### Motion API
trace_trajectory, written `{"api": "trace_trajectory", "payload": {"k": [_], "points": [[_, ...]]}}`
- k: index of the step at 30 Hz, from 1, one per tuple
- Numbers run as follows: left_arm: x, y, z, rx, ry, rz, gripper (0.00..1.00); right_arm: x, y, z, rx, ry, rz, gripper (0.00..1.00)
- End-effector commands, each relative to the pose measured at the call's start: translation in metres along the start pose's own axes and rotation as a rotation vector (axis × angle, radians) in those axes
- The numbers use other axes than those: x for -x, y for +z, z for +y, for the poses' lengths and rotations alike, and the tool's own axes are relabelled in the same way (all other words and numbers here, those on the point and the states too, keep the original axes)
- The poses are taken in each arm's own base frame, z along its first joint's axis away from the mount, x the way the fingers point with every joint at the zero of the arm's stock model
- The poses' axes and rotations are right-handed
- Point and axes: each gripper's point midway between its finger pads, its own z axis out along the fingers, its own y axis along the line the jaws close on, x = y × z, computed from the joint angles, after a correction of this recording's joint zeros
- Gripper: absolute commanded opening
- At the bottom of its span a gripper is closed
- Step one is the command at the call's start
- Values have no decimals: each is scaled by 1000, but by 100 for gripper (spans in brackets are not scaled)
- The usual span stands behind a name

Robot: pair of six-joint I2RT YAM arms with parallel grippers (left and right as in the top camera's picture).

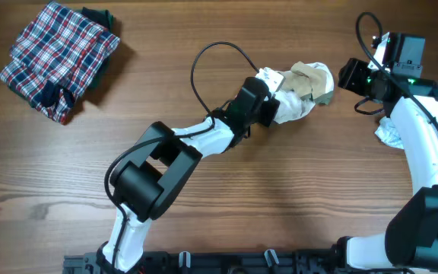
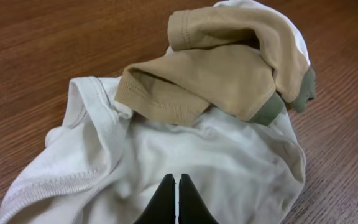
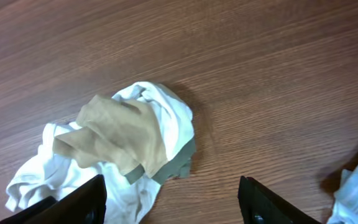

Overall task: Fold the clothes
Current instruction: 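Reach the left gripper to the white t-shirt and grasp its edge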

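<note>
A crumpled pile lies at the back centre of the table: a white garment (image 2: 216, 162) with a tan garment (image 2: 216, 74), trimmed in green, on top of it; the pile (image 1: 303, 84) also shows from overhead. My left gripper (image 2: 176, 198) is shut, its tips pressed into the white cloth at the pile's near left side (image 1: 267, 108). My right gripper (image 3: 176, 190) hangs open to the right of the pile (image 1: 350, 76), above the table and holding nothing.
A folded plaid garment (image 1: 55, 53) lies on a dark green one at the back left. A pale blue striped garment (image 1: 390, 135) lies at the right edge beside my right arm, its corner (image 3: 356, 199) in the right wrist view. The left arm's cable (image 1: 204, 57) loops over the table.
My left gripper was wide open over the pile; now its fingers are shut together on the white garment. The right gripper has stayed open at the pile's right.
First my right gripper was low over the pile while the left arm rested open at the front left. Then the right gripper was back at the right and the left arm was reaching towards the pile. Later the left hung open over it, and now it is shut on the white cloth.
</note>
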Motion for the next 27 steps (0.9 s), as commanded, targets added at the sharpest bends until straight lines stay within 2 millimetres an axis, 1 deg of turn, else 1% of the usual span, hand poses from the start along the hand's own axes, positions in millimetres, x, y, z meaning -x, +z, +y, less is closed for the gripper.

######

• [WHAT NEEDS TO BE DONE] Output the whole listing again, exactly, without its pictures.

• [ANSWER]
### Motion API
trace_trajectory, written `{"api": "trace_trajectory", "payload": {"k": [_], "points": [[_, ...]]}}`
- k: index of the step at 30 Hz, from 1, one per tuple
- Numbers run as follows: left_arm: x, y, z, rx, ry, rz, gripper (0.00..1.00); right_arm: x, y, z, rx, ry, rz, gripper (0.00..1.00)
- End-effector commands, each relative to the pose measured at the call's start: translation in metres along the start pose's own axes and rotation as a rotation vector (axis × angle, radians) in those axes
- The numbers use other axes than those: x for -x, y for +z, z for +y, for the poses' lengths and rotations alike, and the tool's own axes are relabelled in the same way (all other words and numbers here, those on the point and the states too, keep the original axes)
- The poses are taken in each arm's own base frame, z along its first joint's axis away from the mount, x the way the fingers point with every joint at the zero of the arm's stock model
- The poses' axes and rotations are right-handed
- Point and axes: each gripper's point midway between its finger pads, its own z axis out along the fingers, its own y axis along the line the jaws close on, x = y × z, computed from the joint angles, after a correction of this recording's joint zeros
- Gripper: absolute commanded opening
- At the bottom of its span a gripper is closed
- Step one is the command at the call's start
- Values have no decimals: each is scaled by 1000, but by 100 for gripper (spans in brackets are not scaled)
- The usual span stands behind a name

Robot: pair of six-joint I2RT YAM arms with parallel grippers (left and right as in the top camera's picture).


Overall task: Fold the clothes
Current instruction: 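Reach the left gripper to the white t-shirt and grasp its edge

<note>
A crumpled pile lies at the back centre of the table: a white garment (image 2: 216, 162) with a tan garment (image 2: 216, 74), trimmed in green, on top of it; the pile (image 1: 303, 84) also shows from overhead. My left gripper (image 2: 176, 198) is shut, its tips pressed into the white cloth at the pile's near left side (image 1: 267, 108). My right gripper (image 3: 176, 190) hangs open to the right of the pile (image 1: 350, 76), above the table and holding nothing.
A folded plaid garment (image 1: 55, 53) lies on a dark green one at the back left. A pale blue striped garment (image 1: 390, 135) lies at the right edge beside my right arm, its corner (image 3: 356, 199) in the right wrist view. The left arm's cable (image 1: 204, 57) loops over the table.
My left gripper was wide open over the pile; now its fingers are shut together on the white garment. The right gripper has stayed open at the pile's right.
First my right gripper was low over the pile while the left arm rested open at the front left. Then the right gripper was back at the right and the left arm was reaching towards the pile. Later the left hung open over it, and now it is shut on the white cloth.
</note>
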Motion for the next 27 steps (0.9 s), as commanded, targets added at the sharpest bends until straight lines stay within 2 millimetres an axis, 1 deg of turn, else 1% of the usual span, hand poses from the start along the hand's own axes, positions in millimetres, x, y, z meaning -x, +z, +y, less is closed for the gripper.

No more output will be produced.